Çünkü ortada ne bir suç ne de herhangi bir suçlu vardır; Sayın Adnan Oktar ve arkadaşlarımıza isnat edilen suçlamaların hiçbiri gerçek değildir; hepsi "devşirilmiş" (sözde) müşteki ve etkin pişmanların mesnetsiz soyut beyanlara dayalı yalan ve iftira içerikli kurgu hikayelerden ibarettir.

Sözünü ettiğimiz 2 yıllık teknik takip sürecinde delil elde etmek için başvurulan ve HİÇBİR SONUÇ ALINAMAYAN YÜZLERCE YÖNTEMDEN BİRİ DE ADNAN OKTAR VE ARKADAŞLARININ SİVİL GÖRÜNÜMLÜ KİŞİLER TARAFINDAN YAKIN FİZİKİ TAKİBE ALINIP SÖZDE SUÇ DELİLİ ELDE ETME ÇABASIYLA 7/24 İZLENMİŞ OLMALARIDIR. 

Arkadaşlarımızın evlerinin çöpleri karıştırılarak, kestane, mısır, vs. satıcısı kılığında yakın takip yapılarak, müştekiler tembihlenip delil getirmeleri istenerek, komşu ve site güvenlikleriyle görüşüp sözde cinsel saldırıya uğrayan kadınlar konusunda tanık bulmaya çalışarak, "evlerden o güne kadar hiç çığlık veya yardım çağrısı vs duyulmuş mu?"bakılarak tam 2 yıl boyunca delil bulmaya çalışılmıştır

Bunlardan bir netice elde edilemeyince de arkadaşlarımızın arasına resmi görevli olmayan ajanlar (muhbirler) sokularak suç olup olmadığı tespit edilmek istenmiştir.

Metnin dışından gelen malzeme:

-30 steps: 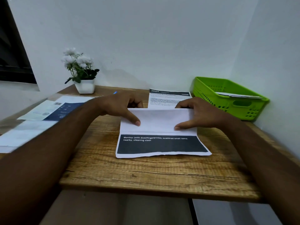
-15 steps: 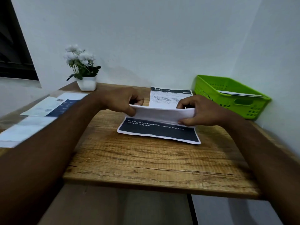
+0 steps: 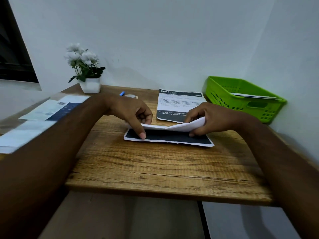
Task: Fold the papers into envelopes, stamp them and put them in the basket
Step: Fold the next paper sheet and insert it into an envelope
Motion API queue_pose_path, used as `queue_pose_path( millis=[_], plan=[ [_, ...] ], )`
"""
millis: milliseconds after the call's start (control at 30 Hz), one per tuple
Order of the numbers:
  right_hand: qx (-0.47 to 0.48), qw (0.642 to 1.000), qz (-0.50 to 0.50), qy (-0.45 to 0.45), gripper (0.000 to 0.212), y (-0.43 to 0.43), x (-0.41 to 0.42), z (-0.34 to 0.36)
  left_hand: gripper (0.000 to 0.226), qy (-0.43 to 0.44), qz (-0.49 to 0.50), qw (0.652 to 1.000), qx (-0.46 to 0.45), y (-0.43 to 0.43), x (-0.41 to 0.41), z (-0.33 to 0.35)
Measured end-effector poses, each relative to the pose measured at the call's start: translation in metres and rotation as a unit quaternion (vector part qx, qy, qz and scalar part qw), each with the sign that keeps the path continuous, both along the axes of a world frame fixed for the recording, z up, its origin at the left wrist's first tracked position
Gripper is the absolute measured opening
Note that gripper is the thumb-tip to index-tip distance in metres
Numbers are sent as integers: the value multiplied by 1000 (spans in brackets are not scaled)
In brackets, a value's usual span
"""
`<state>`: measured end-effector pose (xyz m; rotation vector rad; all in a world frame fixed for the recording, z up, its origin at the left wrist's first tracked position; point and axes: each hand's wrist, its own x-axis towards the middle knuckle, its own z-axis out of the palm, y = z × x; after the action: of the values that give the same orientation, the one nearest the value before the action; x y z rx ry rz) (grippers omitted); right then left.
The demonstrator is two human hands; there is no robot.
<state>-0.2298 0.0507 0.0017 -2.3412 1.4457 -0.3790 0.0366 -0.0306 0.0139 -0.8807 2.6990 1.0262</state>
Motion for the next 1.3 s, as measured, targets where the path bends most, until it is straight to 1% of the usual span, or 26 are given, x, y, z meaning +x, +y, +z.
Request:
queue_pose_path(
  millis=[67, 133, 233, 300, 333, 400, 467, 600, 767, 900, 1000, 1133, 1300],
  plan=[
    [9, 1000, -2, 6, 21, 1, 1, 1, 32, -5, 2, 1000, 14, 2, 0, 0],
    [26, 1000, 10, 9, 25, 3, 2, 3, 33, -12, 3, 1000, 23, 4, -2, 0],
    [47, 999, 20, -8, 45, 6, 7, 5, 26, -27, 3, 1000, 13, 2, -5, -1],
    [45, 999, 26, -15, 53, 6, 9, 5, 22, -36, 6, 999, -1, 0, -7, -3],
    [46, 998, 29, -16, 52, 6, 10, 5, 21, -41, 9, 999, -8, 0, -9, -4],
    [35, 999, 34, -3, 41, 6, 16, 3, 21, -45, 12, 999, -22, -1, -11, -7],
    [3, 999, 45, 22, 36, 5, 24, -2, 24, -44, 16, 998, -34, 0, -14, -8],
    [-32, 996, 75, 27, 38, 1, 41, -15, 32, -33, 28, 997, -57, 2, -17, -9],
    [-38, 996, 68, 41, 46, 0, 46, -18, 47, -34, 27, 996, -76, 5, -20, -9],
    [-6, 997, 56, 48, 54, 0, 42, -14, 37, -50, 30, 995, -76, 2, -21, -9],
    [23, 997, 36, 68, 60, 3, 36, -6, 39, -80, 37, 993, -78, 1, -18, -7],
    [85, 994, -2, 63, 63, 8, 17, 3, 43, -119, 52, 989, -69, -3, -7, -2],
    [151, 984, -61, 76, 66, 10, -9, 9, 35, -139, 56, 987, -51, -7, -2, 1]
  ],
)
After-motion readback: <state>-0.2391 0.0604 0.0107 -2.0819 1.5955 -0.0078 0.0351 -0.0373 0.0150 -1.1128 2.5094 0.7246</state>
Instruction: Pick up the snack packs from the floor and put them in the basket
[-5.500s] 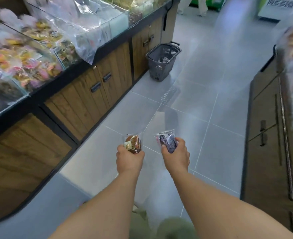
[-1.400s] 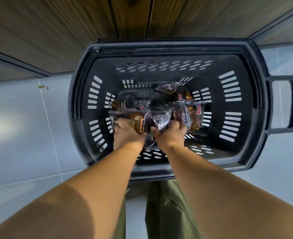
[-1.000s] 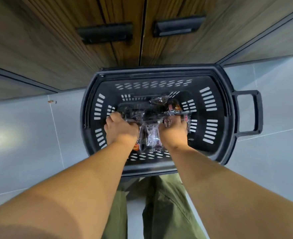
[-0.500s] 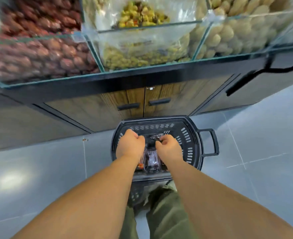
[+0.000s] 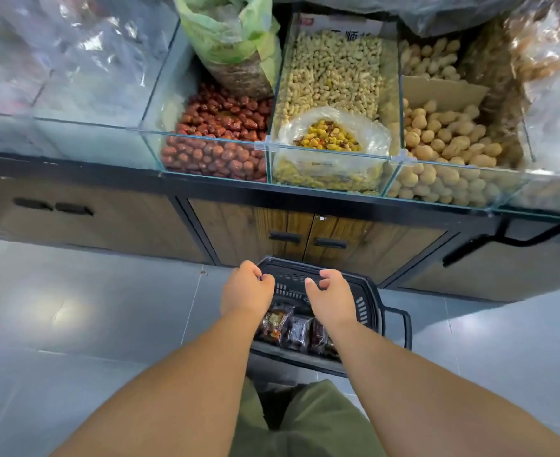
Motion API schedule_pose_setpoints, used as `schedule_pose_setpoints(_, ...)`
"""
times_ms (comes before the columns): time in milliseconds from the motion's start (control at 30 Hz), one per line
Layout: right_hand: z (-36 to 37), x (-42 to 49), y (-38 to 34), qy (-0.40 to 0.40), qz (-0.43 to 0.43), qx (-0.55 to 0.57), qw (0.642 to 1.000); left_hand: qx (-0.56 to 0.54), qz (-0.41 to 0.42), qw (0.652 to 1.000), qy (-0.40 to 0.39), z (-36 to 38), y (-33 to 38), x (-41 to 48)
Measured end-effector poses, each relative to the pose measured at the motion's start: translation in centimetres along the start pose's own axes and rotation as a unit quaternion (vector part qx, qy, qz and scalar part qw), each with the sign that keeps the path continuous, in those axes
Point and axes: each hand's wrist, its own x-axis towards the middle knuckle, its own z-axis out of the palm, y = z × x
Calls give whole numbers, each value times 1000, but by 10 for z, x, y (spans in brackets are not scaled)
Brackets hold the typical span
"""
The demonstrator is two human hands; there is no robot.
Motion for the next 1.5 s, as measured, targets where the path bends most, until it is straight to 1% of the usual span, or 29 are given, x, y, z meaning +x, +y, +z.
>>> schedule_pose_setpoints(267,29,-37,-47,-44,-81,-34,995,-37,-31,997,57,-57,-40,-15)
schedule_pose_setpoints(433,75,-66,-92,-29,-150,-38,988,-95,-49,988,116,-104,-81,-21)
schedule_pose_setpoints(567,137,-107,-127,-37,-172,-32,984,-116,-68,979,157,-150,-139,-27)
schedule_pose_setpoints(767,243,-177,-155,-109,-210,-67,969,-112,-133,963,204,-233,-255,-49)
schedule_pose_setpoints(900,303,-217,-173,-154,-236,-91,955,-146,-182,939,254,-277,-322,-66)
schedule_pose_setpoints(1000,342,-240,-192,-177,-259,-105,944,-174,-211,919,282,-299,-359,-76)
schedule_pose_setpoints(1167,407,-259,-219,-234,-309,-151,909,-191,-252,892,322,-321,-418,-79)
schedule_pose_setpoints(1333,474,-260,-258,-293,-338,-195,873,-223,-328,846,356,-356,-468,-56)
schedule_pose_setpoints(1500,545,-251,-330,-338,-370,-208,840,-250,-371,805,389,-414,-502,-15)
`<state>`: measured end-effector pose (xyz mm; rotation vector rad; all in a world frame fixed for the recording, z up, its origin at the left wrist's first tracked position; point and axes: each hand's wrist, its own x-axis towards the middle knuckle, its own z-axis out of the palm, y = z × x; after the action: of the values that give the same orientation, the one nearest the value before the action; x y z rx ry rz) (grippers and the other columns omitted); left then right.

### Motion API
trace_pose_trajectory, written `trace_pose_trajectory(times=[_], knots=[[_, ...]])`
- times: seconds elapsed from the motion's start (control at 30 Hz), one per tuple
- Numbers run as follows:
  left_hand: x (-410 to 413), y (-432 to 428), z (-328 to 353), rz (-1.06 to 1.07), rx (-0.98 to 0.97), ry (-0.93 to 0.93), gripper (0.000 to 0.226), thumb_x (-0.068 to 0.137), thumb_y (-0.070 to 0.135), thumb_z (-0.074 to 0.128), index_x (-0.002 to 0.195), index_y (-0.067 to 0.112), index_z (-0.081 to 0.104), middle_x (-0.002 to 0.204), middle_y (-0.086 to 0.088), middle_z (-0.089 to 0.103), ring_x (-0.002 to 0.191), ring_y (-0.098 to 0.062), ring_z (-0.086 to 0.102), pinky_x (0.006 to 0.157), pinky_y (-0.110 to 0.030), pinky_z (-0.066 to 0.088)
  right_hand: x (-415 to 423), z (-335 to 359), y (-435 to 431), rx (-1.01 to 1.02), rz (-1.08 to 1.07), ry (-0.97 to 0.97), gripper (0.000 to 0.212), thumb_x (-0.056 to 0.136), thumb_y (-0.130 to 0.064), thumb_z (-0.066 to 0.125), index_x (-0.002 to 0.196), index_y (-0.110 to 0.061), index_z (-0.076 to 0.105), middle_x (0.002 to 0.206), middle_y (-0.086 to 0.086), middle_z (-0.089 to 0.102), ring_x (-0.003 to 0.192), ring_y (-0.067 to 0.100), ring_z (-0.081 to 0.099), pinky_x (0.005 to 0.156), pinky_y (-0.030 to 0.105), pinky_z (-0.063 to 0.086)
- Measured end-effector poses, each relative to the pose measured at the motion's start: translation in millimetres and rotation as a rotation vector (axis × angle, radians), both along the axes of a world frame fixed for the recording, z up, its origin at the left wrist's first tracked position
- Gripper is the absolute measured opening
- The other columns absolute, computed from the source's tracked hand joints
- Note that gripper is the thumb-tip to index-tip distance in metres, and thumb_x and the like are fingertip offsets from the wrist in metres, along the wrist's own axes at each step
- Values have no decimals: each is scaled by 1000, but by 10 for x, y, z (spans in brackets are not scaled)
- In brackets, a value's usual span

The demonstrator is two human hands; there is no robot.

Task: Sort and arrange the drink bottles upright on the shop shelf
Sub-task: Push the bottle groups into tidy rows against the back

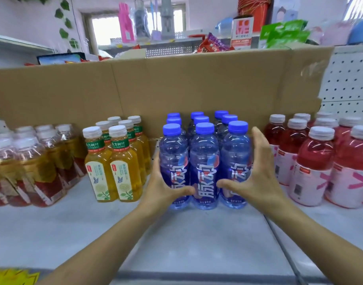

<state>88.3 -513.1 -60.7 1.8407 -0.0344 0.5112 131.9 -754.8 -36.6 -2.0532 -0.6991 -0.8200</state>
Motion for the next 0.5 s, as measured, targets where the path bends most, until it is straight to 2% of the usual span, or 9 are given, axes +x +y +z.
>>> trace_pose_trajectory(times=[0.03, 0.1, 0.2, 0.3, 0.33, 0.4, 0.47, 0.5], knots=[[-17, -28, -20, 4, 21, -22, 135, 39, 59, 93, 151, 43, 18, 136, 30, 47, 120, 14, 50, 81, -9, 51, -44, 16, 41, -155, -70, -174, 138, 50, -59, 90, 156, -23, 8, 163, 5, 9, 151, 24, 12, 118, 54, 23], [-19, -73, -53, 23, 19, -28, 125, 44, 53, 91, 147, 42, 21, 129, 36, 46, 111, 25, 49, 70, 1, 46, -113, 13, 174, -369, -197, -299, 136, 49, -70, 83, 155, -23, 12, 163, 9, 8, 151, 36, 6, 112, 70, 20], [16, -103, -77, 80, 42, -3, 100, 62, 38, 90, 134, 48, 22, 117, 39, 44, 100, 24, 52, 61, 2, 44, -136, -19, 330, -493, -319, -218, 131, 53, -76, 77, 154, -26, 11, 165, 11, 11, 150, 42, 0, 108, 74, 21], [65, -105, -131, 111, 74, -27, 89, 73, 22, 87, 129, 45, 21, 113, 40, 41, 94, 33, 48, 57, 6, 38, -138, -17, 358, -493, -341, -181, 129, 54, -73, 78, 154, -23, 12, 164, 13, 14, 149, 44, 0, 107, 74, 25], [69, -109, -127, 116, 81, -20, 88, 74, 21, 86, 129, 44, 21, 112, 39, 41, 94, 30, 50, 57, 7, 38, -148, -8, 364, -498, -345, -174, 129, 54, -72, 79, 154, -23, 13, 164, 14, 15, 149, 45, 1, 106, 74, 26], [42, -127, -89, 107, 61, 10, 89, 74, 21, 86, 131, 43, 21, 117, 36, 43, 103, 15, 53, 63, 3, 44, -177, 14, 371, -529, -356, -158, 130, 55, -71, 79, 154, -23, 10, 165, 13, 12, 149, 46, 1, 107, 74, 25], [-55, -155, -27, 183, 131, -30, 99, 74, 25, 86, 146, 36, 18, 143, 18, 40, 129, 4, 38, 90, -14, 45, -221, 22, 328, -525, -340, -166, 126, 58, -69, 79, 156, -22, 14, 165, 12, 8, 150, 44, 0, 109, 74, 21], [-127, -171, 12, 258, 232, -109, 106, 75, 27, 85, 152, 31, 13, 154, 11, 28, 138, 2, 26, 103, -20, 36, -249, 21, 289, -492, -308, -184, 120, 62, -65, 79, 156, -21, 19, 165, 13, 9, 150, 43, 3, 110, 73, 20]])
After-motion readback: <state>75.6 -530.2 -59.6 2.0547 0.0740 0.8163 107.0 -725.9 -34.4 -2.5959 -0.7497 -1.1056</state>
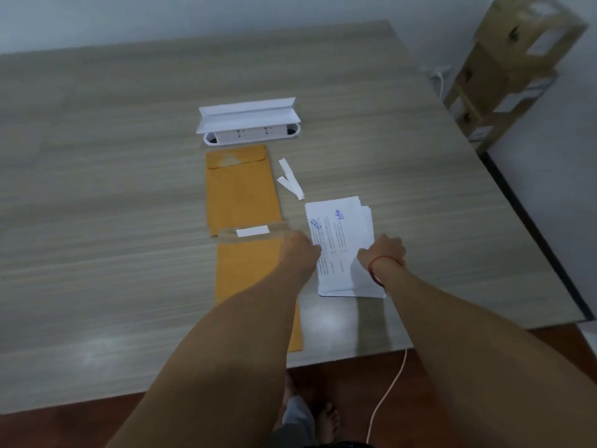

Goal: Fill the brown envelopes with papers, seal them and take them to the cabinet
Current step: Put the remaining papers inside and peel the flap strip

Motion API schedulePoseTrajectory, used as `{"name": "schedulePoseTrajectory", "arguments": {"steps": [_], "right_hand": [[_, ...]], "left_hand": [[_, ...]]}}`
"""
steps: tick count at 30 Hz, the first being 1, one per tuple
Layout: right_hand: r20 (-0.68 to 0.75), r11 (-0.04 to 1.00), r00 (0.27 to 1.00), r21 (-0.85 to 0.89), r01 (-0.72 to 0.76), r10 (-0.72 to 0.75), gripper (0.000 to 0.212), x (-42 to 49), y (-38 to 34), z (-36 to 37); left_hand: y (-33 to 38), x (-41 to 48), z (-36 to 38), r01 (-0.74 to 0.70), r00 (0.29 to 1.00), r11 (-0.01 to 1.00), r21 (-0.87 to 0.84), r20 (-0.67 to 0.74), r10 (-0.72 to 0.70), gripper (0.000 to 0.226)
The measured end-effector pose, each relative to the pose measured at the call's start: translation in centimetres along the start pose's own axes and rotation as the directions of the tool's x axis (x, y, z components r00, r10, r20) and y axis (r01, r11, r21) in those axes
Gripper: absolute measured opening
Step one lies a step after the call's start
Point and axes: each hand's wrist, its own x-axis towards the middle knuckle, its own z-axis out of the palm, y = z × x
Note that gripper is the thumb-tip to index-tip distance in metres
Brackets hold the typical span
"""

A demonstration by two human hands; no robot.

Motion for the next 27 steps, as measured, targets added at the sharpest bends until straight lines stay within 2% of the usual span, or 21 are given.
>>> {"name": "schedulePoseTrajectory", "arguments": {"steps": [4,8,11,14,17,19,23,27], "right_hand": [[0.036,0.976,0.998,0.207,-0.065,0.058,0.060,0.4,0.7,0.7],[0.112,0.894,0.985,0.416,-0.165,0.129,0.065,0.6,0.9,1.8],[0.148,0.941,0.984,0.308,-0.139,0.097,0.053,1.0,1.2,2.5],[0.109,0.974,0.992,0.212,-0.082,0.059,0.047,0.4,0.8,2.5],[0.119,0.946,0.993,0.323,-0.016,-0.024,0.044,0.3,0.3,2.6],[0.169,0.900,0.982,0.435,0.002,-0.084,0.044,0.1,0.3,2.6],[0.128,0.799,0.979,0.599,0.049,-0.156,0.038,-0.8,-0.1,1.5],[0.033,0.697,0.980,0.708,0.116,-0.197,0.037,-2.1,-2.7,-1.6]], "left_hand": [[0.6,0.3,1.4,0.088,0.996,0.994,-0.063,-0.013,-0.089,0.022],[1.1,0.4,1.1,0.144,0.989,0.985,-0.094,0.035,-0.142,0.026],[0.8,0.8,1.8,0.157,0.986,0.983,-0.091,0.073,-0.151,0.037],[0.7,0.4,2.3,0.136,0.986,0.991,-0.017,0.099,-0.133,0.049],[0.5,-0.2,2.4,0.129,0.987,0.991,0.036,0.088,-0.132,0.048],[0.4,-0.5,2.3,0.127,0.989,0.992,-0.005,0.070,-0.127,0.045],[1.5,-1.6,0.5,0.029,0.999,0.966,-0.256,0.050,-0.017,0.038],[4.0,-2.6,-2.5,-0.123,0.992,0.940,-0.318,-0.065,0.108,0.042]]}}
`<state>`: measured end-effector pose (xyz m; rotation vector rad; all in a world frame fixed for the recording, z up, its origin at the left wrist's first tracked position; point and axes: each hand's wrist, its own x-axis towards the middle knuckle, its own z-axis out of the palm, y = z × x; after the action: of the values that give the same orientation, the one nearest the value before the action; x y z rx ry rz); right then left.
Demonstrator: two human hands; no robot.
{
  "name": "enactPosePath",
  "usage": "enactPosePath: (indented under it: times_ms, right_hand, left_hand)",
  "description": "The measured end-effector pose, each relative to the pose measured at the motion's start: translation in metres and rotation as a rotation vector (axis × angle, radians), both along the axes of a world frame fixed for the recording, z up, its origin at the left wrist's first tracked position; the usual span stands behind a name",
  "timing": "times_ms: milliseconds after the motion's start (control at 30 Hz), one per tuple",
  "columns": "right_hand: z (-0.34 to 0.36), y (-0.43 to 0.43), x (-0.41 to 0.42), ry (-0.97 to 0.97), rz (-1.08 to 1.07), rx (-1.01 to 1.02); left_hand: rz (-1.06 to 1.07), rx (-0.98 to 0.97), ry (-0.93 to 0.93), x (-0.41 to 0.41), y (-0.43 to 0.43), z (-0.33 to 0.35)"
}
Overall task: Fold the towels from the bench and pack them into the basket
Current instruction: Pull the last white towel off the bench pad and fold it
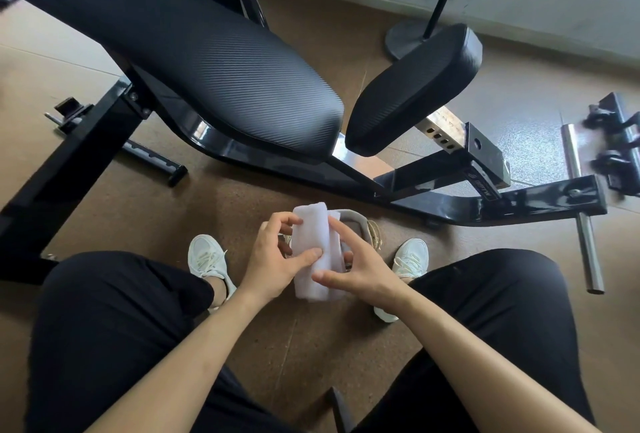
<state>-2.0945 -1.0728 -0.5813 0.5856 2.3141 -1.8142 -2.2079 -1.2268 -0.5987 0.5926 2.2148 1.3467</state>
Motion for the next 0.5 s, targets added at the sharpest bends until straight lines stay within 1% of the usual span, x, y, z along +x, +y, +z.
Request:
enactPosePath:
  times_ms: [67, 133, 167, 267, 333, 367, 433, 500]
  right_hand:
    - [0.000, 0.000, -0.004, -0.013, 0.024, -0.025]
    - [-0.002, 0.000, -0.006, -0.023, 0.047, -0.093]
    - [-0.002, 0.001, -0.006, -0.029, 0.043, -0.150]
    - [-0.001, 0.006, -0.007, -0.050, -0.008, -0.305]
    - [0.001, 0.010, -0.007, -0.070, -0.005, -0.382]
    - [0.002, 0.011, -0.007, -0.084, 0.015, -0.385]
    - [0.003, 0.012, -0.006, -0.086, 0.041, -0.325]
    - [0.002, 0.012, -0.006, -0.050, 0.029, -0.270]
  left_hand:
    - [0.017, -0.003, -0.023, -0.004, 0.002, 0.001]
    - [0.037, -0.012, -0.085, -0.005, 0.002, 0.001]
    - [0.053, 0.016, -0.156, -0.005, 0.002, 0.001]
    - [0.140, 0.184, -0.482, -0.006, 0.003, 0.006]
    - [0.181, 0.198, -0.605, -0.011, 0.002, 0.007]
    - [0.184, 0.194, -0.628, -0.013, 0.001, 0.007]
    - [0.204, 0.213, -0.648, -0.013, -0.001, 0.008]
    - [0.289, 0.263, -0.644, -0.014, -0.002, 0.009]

Bu tespitler neticesinde, eğer isnat edilen suçlara dair birtakım somut kanıtlara rastlanırsa bu durumda topluluk içine resmi polis ajanlarının yerleştirilmesi düşünülmüştür. 

Sözünü ettiğimiz muhbirler aylarca, yıllarca arkadaş grubumuzun içinde yaşamışlardır. Üzerlerinde taşıdıkları çanta, kalem, düğme, toka, küpe, kolye, vb. eşyalarının içine yerleştirilmiş gizli kameralar vasıtasıyla uzun süreler boyunca gizli video ve fotoğraf çekimleri yapmış, cep telefonları ve çeşitli mekanlara yerleştirdikleri böcekler vasıtasıyla ses kayıtları almışlardır.

TÜM BUNLARA KARŞIN, BU MUHBİRLERİN AYLAR-YILLAR BOYUNCA YAPTIKLARI GİZLİ GÖRÜNTÜ VE SES KAYITLARINDA CAMİAMIZA YÖNELİK SÖZDE İSNATLARI DOĞRULAYAN TEK BİR SUÇ EYLEMİ VE SUÇ UNSURU DAHİ TESPİT EDİLEMEMİŞTİR. BUNUN SONUCUNDA İSE CAMİAMIZ İÇİNE RESMİ GÖREVLİ AJAN YERLEŞTİRİLMESİNE GEREK GÖRÜLMEMİŞTİR.

Yalnızca bu gerçek dahi, camiamıza yöneltilen asılsız suçlamaların tümüyle delilsiz, belgesiz ve mesnetsiz olduğunun en açık kanıtlarındandır.

Kamuoyunun bilgisine saygılarımızla sunarız.